Re: [PATCH v3 7/7] migration/dirtyrate: implement dirty-ring dirtyrate calculation
Posted by Peter Xu 4 years, 8 months ago
On Fri, Jun 11, 2021 at 10:05:22PM +0800, Hyman Huang wrote:
> > > +    switch (last_method) {
> > > +    case CALC_NONE:
> > > +    case CALC_SAMPLE_PAGES:
> > > +        if (config.per_vcpu) {
> > > +            DirtyStat.method.vcpu.nvcpu = -1;
> > > +            DirtyStat.method.vcpu.rates = NULL;
> > > +        } else {
> > > +            DirtyStat.method.vm.total_dirty_samples = 0;
> > > +            DirtyStat.method.vm.total_sample_count = 0;
> > > +            DirtyStat.method.vm.total_block_mem_MB = 0;
> > > +        }
> > > +        break;
> > > +    case CALC_DIRTY_RING:
> > > +        if (!config.per_vcpu) {
> > > +            g_free(DirtyStat.method.vcpu.rates);
> > > +            DirtyStat.method.vcpu.rates = NULL;
> > > +            DirtyStat.method.vm.total_dirty_samples = 0;
> > > +            DirtyStat.method.vm.total_sample_count = 0;
> > > +            DirtyStat.method.vm.total_block_mem_MB = 0;
> > > +        }
> > 
> > I'm a bit confused; why it's CALC_DIRTY_RING but per_vcpu not set?  Why we need
> > to care about "last_method" at all?..
> this two method share the union, the sample method use the local variable of
> SampleVMStat type, the dirty ring method should alloc rates of DirtyRateVcpu
> type every time qmp calc_dirty_rate called in case of add vcpu, once rates
> has been store dirty rate value, it can't be freed until the next time of
> executing calc_dirty_rate, because info dirty rate may access the rates
> struct, so the rates struct can only be freed before calc_dirty_rate with
> sample.

OK, then please consider separate the cleanup and init, otherwise as mode
grows, it'll be a N*N matrix, afaict..

So we can always clean everything first depending on the old mode, then update
last_method (or whatever its new name is...) to the new mode, and init the stat
for the new mode.  Then it'll always be 2*N.

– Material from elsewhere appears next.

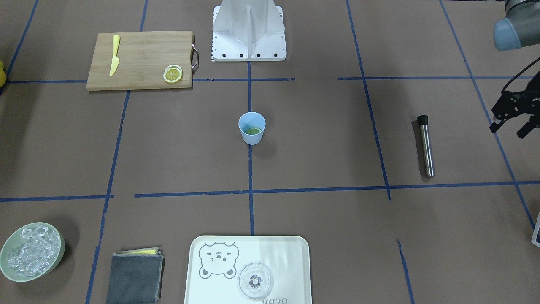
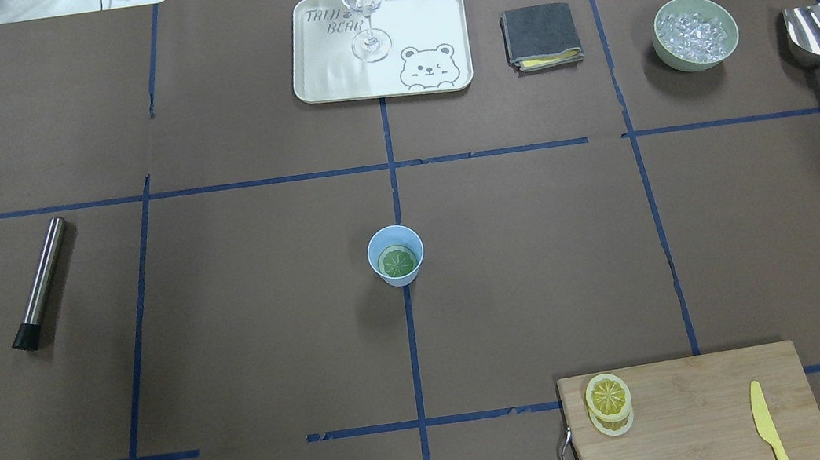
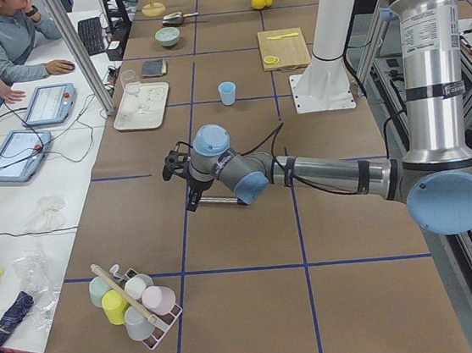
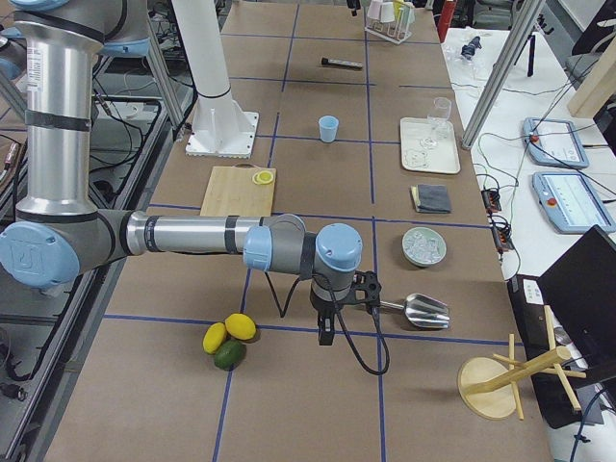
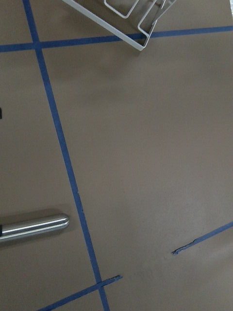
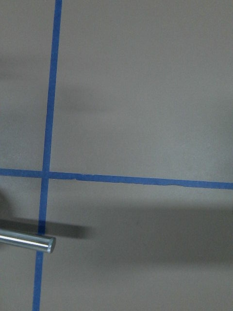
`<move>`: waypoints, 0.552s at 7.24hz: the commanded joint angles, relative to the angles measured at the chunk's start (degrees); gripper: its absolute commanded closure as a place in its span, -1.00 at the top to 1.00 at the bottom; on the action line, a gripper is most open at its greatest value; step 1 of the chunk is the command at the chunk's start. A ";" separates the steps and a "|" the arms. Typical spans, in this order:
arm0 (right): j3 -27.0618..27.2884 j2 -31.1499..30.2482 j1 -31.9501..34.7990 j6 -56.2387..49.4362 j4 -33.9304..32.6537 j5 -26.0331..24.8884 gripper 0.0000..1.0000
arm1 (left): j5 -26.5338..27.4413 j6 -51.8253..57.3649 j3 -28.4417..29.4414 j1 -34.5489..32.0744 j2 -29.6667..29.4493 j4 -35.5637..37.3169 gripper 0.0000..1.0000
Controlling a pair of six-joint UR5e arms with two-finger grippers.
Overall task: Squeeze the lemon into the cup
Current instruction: 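Lower the left gripper onto the metal squeezer lying on the table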
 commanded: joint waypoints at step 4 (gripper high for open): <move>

Another note is that I also suggest you do all these in the main thread, not
the sampling thread.  Because if you do that in sampling thread it means main
thread can "query" at any time, then we'd better need a mutex to protect the
whole section when you update either last_method or DirtyStat.  In main thread
it should be serialized already as there's either BQL or a single QMP monitor
thread.

Oh wait... not sure whether "only one QMP iothread" will still keep true
forever.. So maybe always introduce a mutex and protect all those fields; who
knows when QMP will start concurrent execution of these "info" commands (it
looks doable.. :).

-- 
Peter Xu